Tuesday, February 14, 2012

Lord of the Rings: Trampled On, Trashed and Terrible

All you nice Flock who never got Lord of the Rings and the hysteria and who didn't read the book 50 times as a youngster and who doesn't have the latest Director's Favorite Dog's Cut box set ($123.98 at Amazon) might consider reading another example of my legions of illustriously-worded verbiage.

The rest of you unruly dwarf-brains can stick around.

Before there was Peter Jackson, there was some stoner named Ralph Bakshi. Now this guy must have walked around in a continuous cloud of marijuana smoke. It was the right time, after all -- the 70s, a decade that should never have seen the light of day, a decade that reeks like the stench that wafts from under the wet carpeting you stowed in the shed three years ago and is now home to centipedes and earwigs and patches of grey, slimy fungus.

Ralph somehow got it into his head that he was an artist, and also an animator. He somehow got it into his head that he could animate the Lord of the Rings -- the whole damn thing. That alone is sheer arrogance of breathtaking proportions. Actually following through is just plain stupidity.

To cut a long story short, Bakshi somehow, after a ream of rejections, finally got someone to actually share his fantasy. Now don't get me wrong. Bakshi was not out to make a quick buck. He appears to have honestly wanted to do the best he could to bring the books of J.R.R. "Pops" Tolkien to life as faithfully as possible. He didn't want it Disneyfied or become a musical or change the storyline to be easier to understand, and he actually consulted with members of Tolkien's family, who gave him the go-ahead.

His first mistake was to get the funding off Saul Zaentz. I had a friend who worked for Zaentz at Fantasy records; she was working there when Zaentz was feuding with that Fogerty guy from Creedence Clearwater Whatever and she said Zaentz was a Category 1A Dickwad with a capital D.

So naturally, Bakshi ran into trouble very quickly. He discovered that yes, animation is hard to do well. If you have four characters in a scene and you want it to look semi-good, you have to do an INSANE amount of work. I briefly worked at a company that was doing a movie called The Plague Dogs. I got the job airbrushing backgrounds through a friend of mine that I'd gone to school with, Tom Bertino, who went on to work on such films as The Terminator (strange how Wikipedia doesn't list his work on that stinker, Howard the Duck).

But just to animate a bunch of dogs takes months and months -- one frame of the movie can take up to three days to produce, and there are 24 frames in a second. This was before computers, and it all had to be done by hand.
Typical non-scene from Bakshi's Lord of the Rings
Anyway, so Ralph started off well; the opening scenes of his Lord of the Rings are really well done, as you can see on YouTube. But it couldn't last. Doing all those characters by hand would have required a team of hundreds of animators working around the clock for at least five years to produce an entire film on the level of his opening sequences.

So he quickly started reverting to shortcuts.

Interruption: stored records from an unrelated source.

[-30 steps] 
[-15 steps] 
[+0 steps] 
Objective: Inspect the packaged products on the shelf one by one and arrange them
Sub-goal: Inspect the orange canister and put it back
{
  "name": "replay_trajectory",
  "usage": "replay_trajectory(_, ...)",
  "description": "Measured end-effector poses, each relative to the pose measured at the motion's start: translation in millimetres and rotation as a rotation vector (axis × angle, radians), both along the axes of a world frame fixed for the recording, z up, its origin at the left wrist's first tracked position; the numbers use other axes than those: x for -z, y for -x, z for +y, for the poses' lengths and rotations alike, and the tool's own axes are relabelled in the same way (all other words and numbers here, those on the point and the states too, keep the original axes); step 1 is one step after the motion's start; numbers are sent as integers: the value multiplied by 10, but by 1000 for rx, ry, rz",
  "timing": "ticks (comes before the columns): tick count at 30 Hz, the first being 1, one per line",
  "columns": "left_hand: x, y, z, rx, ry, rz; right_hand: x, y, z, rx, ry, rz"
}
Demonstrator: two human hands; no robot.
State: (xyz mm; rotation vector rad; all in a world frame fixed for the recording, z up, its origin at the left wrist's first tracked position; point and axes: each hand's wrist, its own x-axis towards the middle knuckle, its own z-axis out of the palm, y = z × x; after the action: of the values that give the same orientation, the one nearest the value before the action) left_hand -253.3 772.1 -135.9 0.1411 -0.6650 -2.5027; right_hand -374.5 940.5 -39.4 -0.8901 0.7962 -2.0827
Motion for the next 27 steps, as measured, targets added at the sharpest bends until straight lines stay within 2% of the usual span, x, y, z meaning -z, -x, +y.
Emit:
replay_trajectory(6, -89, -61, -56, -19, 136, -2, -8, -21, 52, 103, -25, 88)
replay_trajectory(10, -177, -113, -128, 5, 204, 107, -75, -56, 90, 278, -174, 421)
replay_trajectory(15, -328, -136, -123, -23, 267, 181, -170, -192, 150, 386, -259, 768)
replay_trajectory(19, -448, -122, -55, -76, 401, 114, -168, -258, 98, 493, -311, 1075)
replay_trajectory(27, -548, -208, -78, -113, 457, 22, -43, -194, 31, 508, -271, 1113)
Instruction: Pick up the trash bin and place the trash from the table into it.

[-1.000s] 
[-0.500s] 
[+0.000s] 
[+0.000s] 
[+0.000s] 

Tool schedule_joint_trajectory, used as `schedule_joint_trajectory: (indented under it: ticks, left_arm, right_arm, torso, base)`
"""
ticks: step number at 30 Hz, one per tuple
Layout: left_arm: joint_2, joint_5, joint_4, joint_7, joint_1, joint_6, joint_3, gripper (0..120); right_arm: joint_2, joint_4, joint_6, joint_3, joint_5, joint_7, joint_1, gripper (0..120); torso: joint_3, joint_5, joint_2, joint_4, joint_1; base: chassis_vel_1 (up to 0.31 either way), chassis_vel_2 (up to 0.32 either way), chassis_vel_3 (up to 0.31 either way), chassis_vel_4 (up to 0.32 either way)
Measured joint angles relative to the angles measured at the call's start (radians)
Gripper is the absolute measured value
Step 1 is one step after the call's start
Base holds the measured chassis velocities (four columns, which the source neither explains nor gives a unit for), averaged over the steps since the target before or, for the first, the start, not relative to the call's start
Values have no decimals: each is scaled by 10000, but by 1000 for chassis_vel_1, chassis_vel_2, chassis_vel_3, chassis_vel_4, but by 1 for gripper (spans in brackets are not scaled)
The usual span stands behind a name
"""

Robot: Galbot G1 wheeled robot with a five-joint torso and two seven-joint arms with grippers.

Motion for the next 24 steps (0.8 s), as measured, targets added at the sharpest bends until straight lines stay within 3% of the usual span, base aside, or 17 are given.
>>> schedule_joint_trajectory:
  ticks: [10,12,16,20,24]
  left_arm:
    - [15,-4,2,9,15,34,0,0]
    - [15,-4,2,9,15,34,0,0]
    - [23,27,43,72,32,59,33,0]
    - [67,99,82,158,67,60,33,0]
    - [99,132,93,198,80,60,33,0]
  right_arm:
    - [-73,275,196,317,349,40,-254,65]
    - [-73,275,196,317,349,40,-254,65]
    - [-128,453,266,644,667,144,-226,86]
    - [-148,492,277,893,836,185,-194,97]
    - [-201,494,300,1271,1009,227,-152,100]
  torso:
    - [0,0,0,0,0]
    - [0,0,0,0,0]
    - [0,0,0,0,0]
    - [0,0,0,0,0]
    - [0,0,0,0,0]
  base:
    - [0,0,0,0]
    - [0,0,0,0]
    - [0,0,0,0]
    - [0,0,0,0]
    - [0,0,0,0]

One of these was to take live actors, film them and then make them so high-contrast that they were either black and white (no shades of grey) and then fuck with the actual film by painting on it -- an animation crime of the highest order, if you ask me. The result looked terrible, but Bakshi became enamoured of it. Later he whined about how much work and money it would have taken to animate the film properly, but he was right. Zaentz surely drew the purse strings tighter and tighter, and the result was that Bakshi eventually all but abandoned animating any characters and chose instead to rotoscope everything (you can quickly spot rotoscoping because the animated figure looks unnaturally real -- because it is! It's taken directly from a live human doing the action. Nowadays they do that with fluorescent dots painted on a human and then translated into movement by a computer).

The result was a complete disaster. The last 20 minutes of the film is a visually hideous mess that makes no sense whatsoever, and abruptly ends with the suddenly animated Gandalf raising his staff and proclaiming that the end of the quest had finally come. He failed to mention that there was a complete other book after the story we'd just seen. It was never produced. Bakshi was catapulted into obscurity and thank the lord, so was this movie.

However, another animated version was produced, this time called The Return Of The King. I'm at the beginning of it, but it already looks Disneyfied and bombastic, again, un-understandable by small children, too cheesy for teenagers and unwatchable for adults who love the books (those annoying American accents!!)

Anyway, sorry for the rant and let's all look forward to Peter Jackson's The Hobbit.